Terrorism and COVID-19 are both involuntary risks, unlike the harms of, say, tobacco smoking. Both are basically low-probability, high-risk threats. They are also non-traditional security threats: while they are often compared to wars, mainly in order to emphasize their severity, both, unlike conventional wars, are not military threats used by states against states.

Clearly, they are also transnational threats that disregard the borders of states: COVID-19 originated from the Chinese province of Hubei, but now has spread around the world, thus becoming a pandemic. In many respects, once it has reached other countries, it can be considered as a sort of homegrown threat.

COVID-19 does not select its victims; it is even more than indiscriminate terrorism. In general, COVID-19 could prove even more lethal, at least in the West: in the United States, according to official data, in few weeks it has already caused more deaths than 9/11, the most catastrophic terrorist attack in history.

For both threats, fear is also fueled by their elusive qualities: terrorism is based on secrecy;[3] viruses are invisible to the naked eye and in many respects they present a mysterious nature (at least for non-specialists). Moreover, for both threats, fear and their elusive qualities encourage the proliferation of conspiracy theories about their origin and development.

Both threats risk provoking not only fear, but also mistrust among people. With regard to terrorism, we can recall, for example, that Abu Muhammad al-Adnani, then-official spokesman of the so-called Islamic State (ISIS), in a famous speech, “That They Live By Proof”, on 21 May 2016, incited ISIS’s sympathizers to scare the “crusaders” and terrorize them, “until every neighbor fears his neighbor”. Here the aim is to instill the fear that one’s neighbor may be a terrorist, who hides his/her real evil intent, in order not to be identified and stopped, at least until the moment he or she can take action.
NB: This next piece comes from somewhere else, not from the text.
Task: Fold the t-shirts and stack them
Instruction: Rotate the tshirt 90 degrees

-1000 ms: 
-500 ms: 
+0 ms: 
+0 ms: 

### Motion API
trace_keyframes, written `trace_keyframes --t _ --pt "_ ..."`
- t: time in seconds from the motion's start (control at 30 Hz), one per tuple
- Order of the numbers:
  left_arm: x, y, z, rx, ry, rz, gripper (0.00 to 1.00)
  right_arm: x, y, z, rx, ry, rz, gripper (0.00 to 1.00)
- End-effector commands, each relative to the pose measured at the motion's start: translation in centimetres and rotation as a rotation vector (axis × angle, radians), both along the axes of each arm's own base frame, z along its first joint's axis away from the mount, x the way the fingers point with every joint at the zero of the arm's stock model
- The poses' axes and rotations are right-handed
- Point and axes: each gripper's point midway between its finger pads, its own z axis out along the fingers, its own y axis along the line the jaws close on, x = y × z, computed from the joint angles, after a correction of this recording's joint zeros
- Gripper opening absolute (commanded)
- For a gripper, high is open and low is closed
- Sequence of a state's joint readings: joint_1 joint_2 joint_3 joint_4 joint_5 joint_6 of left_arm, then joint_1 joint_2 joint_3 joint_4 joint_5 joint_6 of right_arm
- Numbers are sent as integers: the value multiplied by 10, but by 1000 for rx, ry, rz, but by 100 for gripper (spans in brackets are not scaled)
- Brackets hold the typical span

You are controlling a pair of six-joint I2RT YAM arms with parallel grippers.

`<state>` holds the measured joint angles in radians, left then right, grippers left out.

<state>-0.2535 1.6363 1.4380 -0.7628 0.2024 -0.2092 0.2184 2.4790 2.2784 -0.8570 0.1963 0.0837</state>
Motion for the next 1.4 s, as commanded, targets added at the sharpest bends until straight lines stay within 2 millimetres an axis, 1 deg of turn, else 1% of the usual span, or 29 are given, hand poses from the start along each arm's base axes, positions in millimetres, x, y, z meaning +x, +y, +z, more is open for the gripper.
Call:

In some respects, something similar applies to COVID-19: in this case the distrust towards one’s neighbor, which may be less acute but more extensive, is due to the fact that the other person, against his/her will and (at least in the absence of symptoms) even without his/her knowledge, can represent a vehicle of contagion. In fact, in involuntary infection the difference between victims and perpetrators loses meaning or at least changes radically: everyone can be, unintentionally, a “perpetrator”, so to speak, for other victims only by bringing alone the virus.

Differences

On the other hand, the differences between terrorism and coronavirus are even more interesting. First of all, it is worth noting that terrorism expresses itself, by its nature, in individual actions. Terrorist acts may last even several days, especially when they include hostage takings, may combine with one other (as in the terrorist attacks of 7-9 January 2015 in Paris, at the hands of the Kouachi brothers and Amedy Coulibaly) and of course they may take place in rapid succession within intense campaigns of violence. The fact remains that terrorist violence is a discrete phenomenon, whereas an infectious disease does not occur in separate individual actions, but rather more in waves of propagation.

Needless to say, the most obvious difference between terrorism and COVID-19 is that the former is a man-made threat, while the latter is a natural threat. Terrorism is a political strategy, with its political purposes and its means. In particular, it is a strategy that pays great attention to psychological factors: terrorists are not able to defeat their enemy state/s directly on the battlefield by brute force, but rather aim to break their will and resistance.

Hence the importance of the symbolic, almost dramaturgical, dimension of violence: as many scholars have pointed out, in essence terrorism can be interpreted as “theatre”. In some respects, it is based on scripts, plots, directors, actors, props and, of course, audiences. Just think of the spectacular violence of the 11 September attacks. Even for terrorist acts that are out of the ordinary for their lethality, such as 9/11, it remains something true in the comment that “terrorists want a lot of people watching, not a lot of people dead”, as US expert Brian Michael Jenkins noted many years ago. For its part, the state is interested in the fact not only that a lot of people do not die and but also that a lot of people do not watch. The battle over controlling the visibility of violence is therefore crucial.

COVID-19, of course, cannot have any strategy (with plans, funding, propaganda, etc.) and is not properly speaking a strategic actor that modifies and adapts its actions on the basis of the opponents’ behavior. In particular, unlike terrorism, it cannot play a role in a symbolic battle. States and the other agencies of society are therefore in a position to manage the control over the visibility and publicity of the most impressive effects of the threat; they can hide them or at least decide for themselves how much and under what circumstances they may be visible.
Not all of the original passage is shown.